Both assert_return directives pass and return 99. This matches:

Actual Results

The first assertion passes; the second traps:

Error: failed to run script file 'test_type_index_bug.wast'

Caused by:
    0: failed directive on test_type_index_bug.wast:34
    1: error while executing at wasm backtrace:
           0:  0x75 - B!<wasm function 2>
    2: wasm trap: indirect call type mismatch

Versions and Environment

Extra Info

Instance::get_func_ref (crates/wasmtime/src/runtime/vm/instance.rs:884-933) populates a VMFuncRef with the type stored in Module::functions[index].signature.

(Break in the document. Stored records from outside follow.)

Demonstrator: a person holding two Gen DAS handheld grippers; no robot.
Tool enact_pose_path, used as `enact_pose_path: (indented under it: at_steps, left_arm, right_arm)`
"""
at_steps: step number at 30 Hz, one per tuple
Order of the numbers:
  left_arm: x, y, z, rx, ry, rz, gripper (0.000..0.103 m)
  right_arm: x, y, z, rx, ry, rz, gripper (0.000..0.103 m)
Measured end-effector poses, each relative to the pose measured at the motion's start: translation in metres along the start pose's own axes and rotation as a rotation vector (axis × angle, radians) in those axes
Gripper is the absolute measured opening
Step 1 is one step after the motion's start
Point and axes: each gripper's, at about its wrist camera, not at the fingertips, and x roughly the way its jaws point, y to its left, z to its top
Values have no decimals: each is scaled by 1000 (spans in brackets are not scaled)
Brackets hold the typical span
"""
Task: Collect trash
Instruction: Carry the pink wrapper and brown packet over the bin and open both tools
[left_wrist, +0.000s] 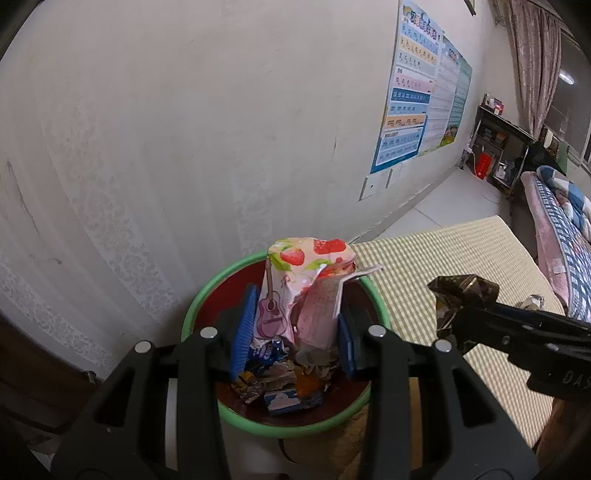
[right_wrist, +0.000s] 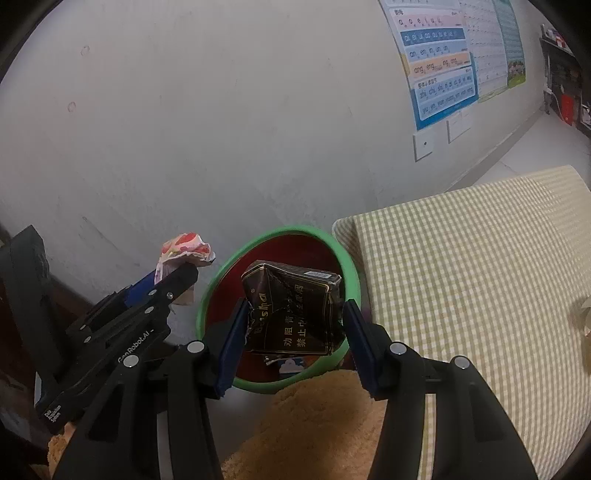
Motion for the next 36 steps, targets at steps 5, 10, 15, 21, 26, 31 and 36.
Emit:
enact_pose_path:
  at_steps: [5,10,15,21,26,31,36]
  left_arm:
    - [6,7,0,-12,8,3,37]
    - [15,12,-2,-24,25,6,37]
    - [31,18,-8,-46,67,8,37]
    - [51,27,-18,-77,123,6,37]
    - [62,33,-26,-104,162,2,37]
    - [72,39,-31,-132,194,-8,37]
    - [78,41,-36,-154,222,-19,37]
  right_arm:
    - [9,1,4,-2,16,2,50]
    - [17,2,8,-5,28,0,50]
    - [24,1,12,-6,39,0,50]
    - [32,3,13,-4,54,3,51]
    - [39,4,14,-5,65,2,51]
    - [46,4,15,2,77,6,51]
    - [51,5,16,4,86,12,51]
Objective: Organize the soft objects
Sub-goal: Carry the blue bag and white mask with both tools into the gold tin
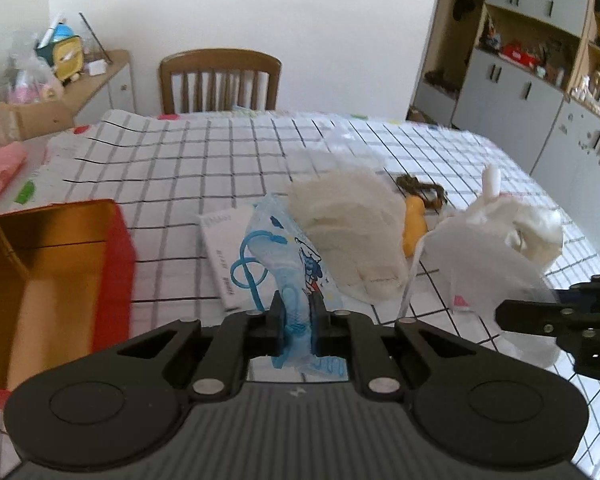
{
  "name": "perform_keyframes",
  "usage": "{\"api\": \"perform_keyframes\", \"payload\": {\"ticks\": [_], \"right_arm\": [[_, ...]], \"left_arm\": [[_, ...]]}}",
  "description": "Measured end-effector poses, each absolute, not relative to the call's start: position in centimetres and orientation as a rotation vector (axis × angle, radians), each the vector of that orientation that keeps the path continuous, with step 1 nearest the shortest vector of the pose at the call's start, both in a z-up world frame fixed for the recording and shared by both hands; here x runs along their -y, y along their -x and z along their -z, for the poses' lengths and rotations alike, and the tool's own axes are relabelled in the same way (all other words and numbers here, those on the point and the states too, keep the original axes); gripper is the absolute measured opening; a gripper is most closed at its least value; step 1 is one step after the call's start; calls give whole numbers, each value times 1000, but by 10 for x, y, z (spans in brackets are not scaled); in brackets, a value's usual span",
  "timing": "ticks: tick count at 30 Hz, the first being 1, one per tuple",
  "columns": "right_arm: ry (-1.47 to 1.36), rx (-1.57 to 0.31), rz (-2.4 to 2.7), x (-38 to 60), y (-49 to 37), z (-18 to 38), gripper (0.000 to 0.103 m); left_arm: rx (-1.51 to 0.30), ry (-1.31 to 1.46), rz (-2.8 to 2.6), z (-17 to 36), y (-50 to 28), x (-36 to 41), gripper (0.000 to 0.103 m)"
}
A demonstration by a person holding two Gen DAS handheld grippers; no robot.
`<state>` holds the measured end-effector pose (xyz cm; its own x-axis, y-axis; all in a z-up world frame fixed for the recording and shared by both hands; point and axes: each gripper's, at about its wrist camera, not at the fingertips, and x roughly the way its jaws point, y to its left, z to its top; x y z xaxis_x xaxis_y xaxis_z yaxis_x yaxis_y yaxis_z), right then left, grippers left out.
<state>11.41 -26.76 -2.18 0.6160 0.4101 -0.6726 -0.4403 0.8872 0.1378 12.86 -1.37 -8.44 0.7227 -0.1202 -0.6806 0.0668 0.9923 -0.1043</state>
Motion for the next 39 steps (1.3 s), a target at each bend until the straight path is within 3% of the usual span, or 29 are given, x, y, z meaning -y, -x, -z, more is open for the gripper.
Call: {"api": "perform_keyframes", "payload": {"ticks": [22, 39], "right_arm": [[28, -732, -762, 115, -130, -27, 16], [45, -909, -786, 16, -168, 15, 16]], "left_arm": [[-690, 130, -140, 35, -85, -122, 11], [-812, 71, -216, 66, -118, -176, 11]]}}
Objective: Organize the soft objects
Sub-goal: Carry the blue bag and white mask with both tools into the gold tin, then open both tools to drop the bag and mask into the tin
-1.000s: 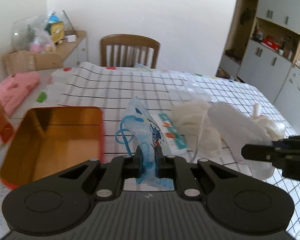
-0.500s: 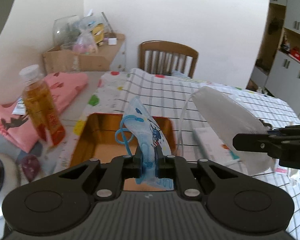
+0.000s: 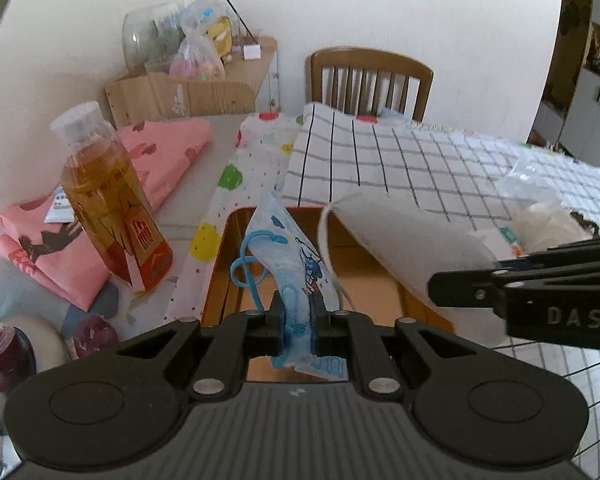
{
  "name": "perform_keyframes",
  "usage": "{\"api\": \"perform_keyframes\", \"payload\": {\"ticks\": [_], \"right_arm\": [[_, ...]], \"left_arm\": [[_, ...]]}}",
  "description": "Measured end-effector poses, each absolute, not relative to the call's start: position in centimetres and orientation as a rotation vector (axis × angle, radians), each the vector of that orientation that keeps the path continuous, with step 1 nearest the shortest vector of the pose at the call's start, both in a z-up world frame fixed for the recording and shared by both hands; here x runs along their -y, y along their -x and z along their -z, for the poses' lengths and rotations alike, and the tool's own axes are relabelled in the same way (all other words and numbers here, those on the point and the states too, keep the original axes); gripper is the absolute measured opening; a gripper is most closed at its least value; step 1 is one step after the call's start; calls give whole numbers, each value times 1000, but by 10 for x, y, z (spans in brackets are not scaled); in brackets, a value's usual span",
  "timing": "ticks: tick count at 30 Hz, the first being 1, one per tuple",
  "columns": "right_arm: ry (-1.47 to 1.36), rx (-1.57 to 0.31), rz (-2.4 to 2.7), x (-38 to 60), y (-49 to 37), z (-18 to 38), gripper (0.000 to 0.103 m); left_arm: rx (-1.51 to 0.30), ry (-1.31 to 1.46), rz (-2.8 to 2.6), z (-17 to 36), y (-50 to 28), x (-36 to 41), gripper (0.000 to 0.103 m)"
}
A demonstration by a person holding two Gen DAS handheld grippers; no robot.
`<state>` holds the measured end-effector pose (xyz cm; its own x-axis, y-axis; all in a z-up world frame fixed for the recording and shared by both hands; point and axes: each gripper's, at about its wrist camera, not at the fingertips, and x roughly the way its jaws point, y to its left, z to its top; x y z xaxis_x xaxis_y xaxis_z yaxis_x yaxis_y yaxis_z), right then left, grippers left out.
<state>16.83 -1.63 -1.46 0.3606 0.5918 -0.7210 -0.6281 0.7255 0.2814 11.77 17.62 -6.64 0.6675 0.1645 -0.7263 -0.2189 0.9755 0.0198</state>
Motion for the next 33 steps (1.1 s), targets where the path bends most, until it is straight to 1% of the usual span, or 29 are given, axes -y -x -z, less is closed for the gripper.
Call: {"api": "perform_keyframes", "payload": {"ticks": [8, 12, 19, 27, 29, 30, 31, 33], "right_arm": [[125, -956, -821, -10, -176, 38, 16], [204, -949, -826, -18, -176, 47, 17], [282, -947, -825, -20, -179, 56, 23], [396, -885, -860, -22, -171, 56, 26], [418, -871, -871, -21, -169, 56, 28], [428, -862, -877, -21, -168, 55, 30], [437, -852, -881, -21, -167, 54, 31], [446, -841, -887, -20, -166, 53, 33]], "left_arm": [[-894, 104, -208, 91, -133, -183, 11], [-922, 104, -206, 100, -139, -182, 11], [-970, 121, -198, 112, -148, -184, 11], [-993, 121, -210, 119, -153, -184, 12], [-999, 118, -219, 119, -153, -184, 14], [-999, 115, -227, 120, -153, -185, 18], [-999, 115, -236, 120, -153, -185, 24], [-993, 120, -245, 118, -152, -187, 31]]}}
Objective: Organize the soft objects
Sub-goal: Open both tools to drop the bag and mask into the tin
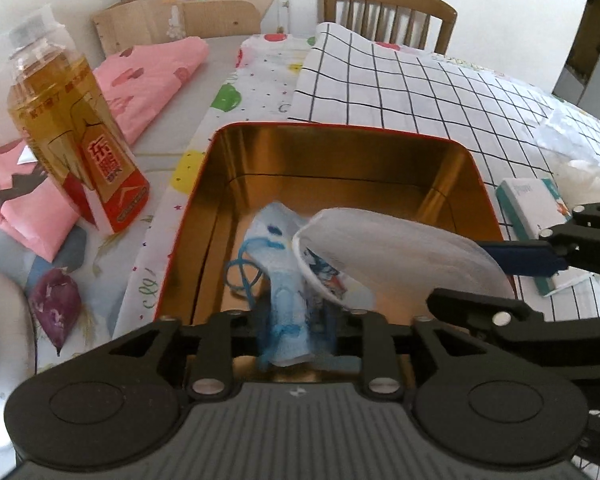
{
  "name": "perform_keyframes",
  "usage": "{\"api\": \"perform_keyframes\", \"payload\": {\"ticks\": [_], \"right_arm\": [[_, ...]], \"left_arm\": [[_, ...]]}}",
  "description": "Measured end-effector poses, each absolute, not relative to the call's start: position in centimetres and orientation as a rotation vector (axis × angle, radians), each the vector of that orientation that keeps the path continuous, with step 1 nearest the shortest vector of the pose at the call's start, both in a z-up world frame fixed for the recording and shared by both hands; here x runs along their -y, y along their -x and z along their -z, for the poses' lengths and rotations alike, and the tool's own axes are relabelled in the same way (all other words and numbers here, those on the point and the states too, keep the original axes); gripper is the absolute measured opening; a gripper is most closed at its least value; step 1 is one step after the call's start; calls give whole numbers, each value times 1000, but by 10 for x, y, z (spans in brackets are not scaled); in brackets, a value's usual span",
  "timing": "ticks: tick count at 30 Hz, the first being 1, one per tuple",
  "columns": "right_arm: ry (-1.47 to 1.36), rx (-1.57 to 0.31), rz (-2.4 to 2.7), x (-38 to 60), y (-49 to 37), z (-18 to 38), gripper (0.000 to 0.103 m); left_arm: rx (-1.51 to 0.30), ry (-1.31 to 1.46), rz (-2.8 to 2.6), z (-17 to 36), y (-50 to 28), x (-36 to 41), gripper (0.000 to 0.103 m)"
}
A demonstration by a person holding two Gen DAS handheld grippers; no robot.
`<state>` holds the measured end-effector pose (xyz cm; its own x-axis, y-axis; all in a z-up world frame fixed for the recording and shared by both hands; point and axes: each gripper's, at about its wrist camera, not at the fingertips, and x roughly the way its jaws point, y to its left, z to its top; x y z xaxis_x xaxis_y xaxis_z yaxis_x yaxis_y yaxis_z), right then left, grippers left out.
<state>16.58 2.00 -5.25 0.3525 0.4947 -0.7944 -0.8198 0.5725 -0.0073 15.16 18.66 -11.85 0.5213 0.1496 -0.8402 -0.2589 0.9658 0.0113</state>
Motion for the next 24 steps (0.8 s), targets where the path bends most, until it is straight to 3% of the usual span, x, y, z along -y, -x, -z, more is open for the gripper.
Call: {"api": "perform_keyframes", "payload": {"ticks": [8, 10, 12, 24], "right_arm": [[414, -812, -903, -10, -163, 42, 45], [401, -805, -901, -6, -162, 38, 50], [384, -803, -900, -2, -162, 35, 51], [277, -747, -897, 33, -144, 3, 63]], "left_arm": [[-960, 114, -243, 106, -143, -184, 36], [-945, 111, -254, 101, -138, -184, 61], [-922, 111, -250, 96, -133, -184, 67], [-828, 111, -216, 60, -109, -166, 68]]}}
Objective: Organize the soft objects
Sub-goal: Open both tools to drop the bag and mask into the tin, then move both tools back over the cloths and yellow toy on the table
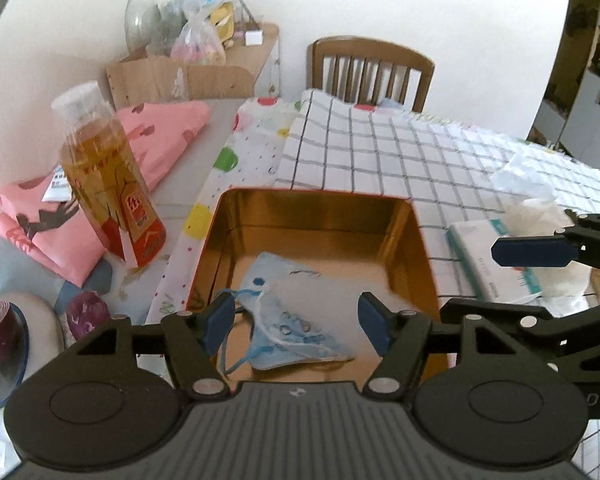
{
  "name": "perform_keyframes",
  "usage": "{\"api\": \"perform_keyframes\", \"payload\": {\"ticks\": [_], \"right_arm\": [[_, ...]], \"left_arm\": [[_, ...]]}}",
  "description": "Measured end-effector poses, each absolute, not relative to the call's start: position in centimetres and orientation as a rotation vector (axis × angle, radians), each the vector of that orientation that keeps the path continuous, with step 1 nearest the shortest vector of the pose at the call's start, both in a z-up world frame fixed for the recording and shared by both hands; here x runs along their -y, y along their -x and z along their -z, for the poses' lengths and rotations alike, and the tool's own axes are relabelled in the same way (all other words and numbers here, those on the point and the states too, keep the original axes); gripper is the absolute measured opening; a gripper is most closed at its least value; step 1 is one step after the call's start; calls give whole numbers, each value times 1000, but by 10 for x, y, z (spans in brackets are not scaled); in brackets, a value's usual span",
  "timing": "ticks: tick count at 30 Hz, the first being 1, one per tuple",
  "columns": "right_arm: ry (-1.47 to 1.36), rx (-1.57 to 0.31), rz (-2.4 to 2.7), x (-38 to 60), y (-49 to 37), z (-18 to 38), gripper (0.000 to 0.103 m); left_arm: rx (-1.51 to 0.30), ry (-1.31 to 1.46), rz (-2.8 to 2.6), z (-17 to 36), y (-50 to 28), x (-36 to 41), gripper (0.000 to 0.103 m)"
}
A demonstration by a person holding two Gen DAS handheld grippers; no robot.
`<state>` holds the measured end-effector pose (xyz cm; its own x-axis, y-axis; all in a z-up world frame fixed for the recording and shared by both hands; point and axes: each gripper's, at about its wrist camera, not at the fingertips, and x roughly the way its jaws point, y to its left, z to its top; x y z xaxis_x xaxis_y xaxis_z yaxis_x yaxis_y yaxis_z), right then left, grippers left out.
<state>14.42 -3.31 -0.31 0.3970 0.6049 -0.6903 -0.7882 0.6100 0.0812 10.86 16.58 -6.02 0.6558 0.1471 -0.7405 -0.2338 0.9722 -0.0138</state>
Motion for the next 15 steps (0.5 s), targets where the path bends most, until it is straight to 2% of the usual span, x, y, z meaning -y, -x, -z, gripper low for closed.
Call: {"api": "perform_keyframes", "payload": {"ticks": [5, 12, 15], "right_arm": [[245, -699, -891, 49, -131, -14, 64], [167, -661, -868, 79, -124, -32, 72], [140, -642, -852, 93, -120, -39, 75]], "left_arm": [[-779, 119, -191, 42, -100, -154, 68], [-720, 108, -140, 20, -90, -134, 68], [-703, 88, -125, 14, -87, -123, 73]]}}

For a locally defined function this is the actual type. For an imported function it is the declared import type, which may be a proper supertype of the actual type. The wrong type is then stamped into VMFuncRef.type_index and used by the JIT-emitted call_indirect / call_ref subtype check. The check becomes declared_import_type <: call_site_annotation, which spuriously fails when the annotation is the real (sub) type.

The bug is strictly one-directional (it makes the check too strict, never too permissive), so sandbox integrity is not affected — per wasmtime's security policy this is a correctness / spec-conformance issue, not a security vulnerability.

call_indirect annotation Correct check Buggy check Result
(type $super) $sub <: $super = yes $super <: $super = yes OK (accidental)
(type $sub) $sub <: $sub = yes $super <: $sub = no wrong trap

V8 and the reference interpreter accept the program:

Runtime test_super test_sub
V8 13.6 (Node.js 24.3.0) 99 99
Wasm reference interpreter 3.0.0 99 99
Wasmtime main (v45.0) 99 traps (indirect call type mismatch)

The reference interpreter output, for the record:

$ wasm -t test_type_index_bug.wast
-- Asserting return...
-- Invoking function "test_super"...
-- Asserting return...
-- Invoking function "test_sub"...
(exit 0)

The spec says

Applied to the PoC: A's allocation stamps the function instance's type as $sub. B's $super import does not change it. call_indirect (type $sub) must therefore check $sub <: $sub and succeed. Wasmtime's trap substitutes B's declared import type for the function instance's actual stored type.

Root cause and suggested fix

Module::functions[i].signature is the importing module's view of function i. For imports, that view only records the declaration type, not the type resolved at instantiation. get_func_ref trusts this view unconditionally.